The Last Castle is a 2001 American action drama film directed by Rod Lurie, starring Robert Redford, James Gandolfini, Mark Ruffalo and Delroy Lindo.

The film portrays a struggle between inmates and the warden of a military prison, based on the United States Disciplinary Barracks at Fort Leavenworth.[2] A highly decorated U.S. Army Lieutenant General, court martialed and sentenced for insubordination, challenges the commandant, a colonel, over his treatment of the prisoners. After mobilizing the inmates, the former general leads an uprising aiming to seize control of the prison.

The film was released on October 19, 2001, in the United States, grossing about $28 million worldwide. The low gross, in comparison to its high production and marketing expenses, resulted in its being considered a box office bomb.[3][4]

Plot[edit]

Lieutenant General Eugene Irwin (Robert Redford) is brought to a maximum security military prison to begin a ten-year sentence for his decision (in violation of a presidential order) to send U.S. troops on a mission in Burundi, resulting in the deaths of eight soldiers. Colonel Winter (James Gandolfini), the prison's commandant, is a great admirer of the general but is offended by a comment he overhears: Irwin criticizes Winter's much-prized military artifacts collection, calling it something no actual battlefield veteran would ever have.

Winter, who has never seen combat, resents the remark. He then takes exception to what he perceives as Irwin's attempt to change the attitudes of the prisoners, his admiration for Irwin fading fast. On one occasion, Irwin is punished harshly after stopping a guard from clubbing a prisoner, Corporal Ramon Aguilar (Clifton Collins, Jr.), who had made the mistake of saluting Irwin in the prison yard.

Continuing to observe acts of cruelty, Irwin attempts to unify the prisoners by building a "castle wall" of stone and mortar at the facility, which in many ways resembles a medieval castle. Envying the respect Irwin is clearly receiving, Winter orders his guards to destroy the wall. Aguilar, directly involved in its construction, takes a stand before the bulldozer. Winter orders a sharpshooter to fire a normally non-lethal rubber bullet directly at Aguilar's head, killing him.

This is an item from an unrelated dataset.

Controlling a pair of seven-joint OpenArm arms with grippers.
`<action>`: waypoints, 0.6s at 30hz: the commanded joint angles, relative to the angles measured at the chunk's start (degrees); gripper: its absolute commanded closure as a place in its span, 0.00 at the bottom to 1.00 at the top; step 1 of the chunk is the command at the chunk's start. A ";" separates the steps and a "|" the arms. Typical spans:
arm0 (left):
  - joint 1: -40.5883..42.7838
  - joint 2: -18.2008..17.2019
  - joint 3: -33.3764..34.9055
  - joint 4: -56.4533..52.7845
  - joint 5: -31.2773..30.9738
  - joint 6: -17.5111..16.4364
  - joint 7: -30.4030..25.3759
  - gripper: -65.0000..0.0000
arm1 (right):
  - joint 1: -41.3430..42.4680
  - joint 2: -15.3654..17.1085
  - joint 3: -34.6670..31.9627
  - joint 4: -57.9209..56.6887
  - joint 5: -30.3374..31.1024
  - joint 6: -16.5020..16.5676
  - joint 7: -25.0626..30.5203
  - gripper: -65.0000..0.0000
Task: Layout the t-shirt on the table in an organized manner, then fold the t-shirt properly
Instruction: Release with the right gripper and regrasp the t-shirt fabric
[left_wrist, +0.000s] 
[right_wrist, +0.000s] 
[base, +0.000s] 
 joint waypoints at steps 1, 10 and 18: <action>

After the wall is destroyed, Irwin and the inmates pay final respects to Aguilar in formation. Winter later tries to make amends with Irwin, who calls him a disgrace to the uniform and demands his resignation.

The prisoners begin to behave like soldiers around Irwin, using code words and gestures, infuriating the commandant. Winter reaches out to an anti-social prisoner named Yates (Mark Ruffalo), a former officer and Apache helicopter pilot convicted of running a drug-smuggling ring. Yates is bribed to inform about Irwin's plans in exchange for a reduced sentence.

Irwin organizes a plot to throw the prison into chaos. His intent is to show a friend, Brigadier General Wheeler (Delroy Lindo), the commandant's superior officer, that the commandant is unfit and should be removed from command under the Uniform Code of Military Justice. During a visit, Winter receives a letter threatening the kidnapping of General Wheeler by the prisoners. After ordering his men into action, Winter discovers that the scheme was a fake. Irwin orchestrated it as a way to detect how prison guards would react during an actual uprising.

Yates becomes the key to their plan, tasked with stealing a U.S. flag from the warden's office and seizing a Bell UH-1 helicopter used by guards. The inmate revolt begins.

Using improvised weapons—some resembling medieval ones, such as a trebuchet—and the tactics of a military unit, the prisoners capture an armored vehicle and the helicopter. The prisoners place a call to Wheeler's headquarters and inform him of the riot. Winter has little time to regain control before Wheeler will arrive to see the prison under siege. He orders the use of live ammunition against the prisoners.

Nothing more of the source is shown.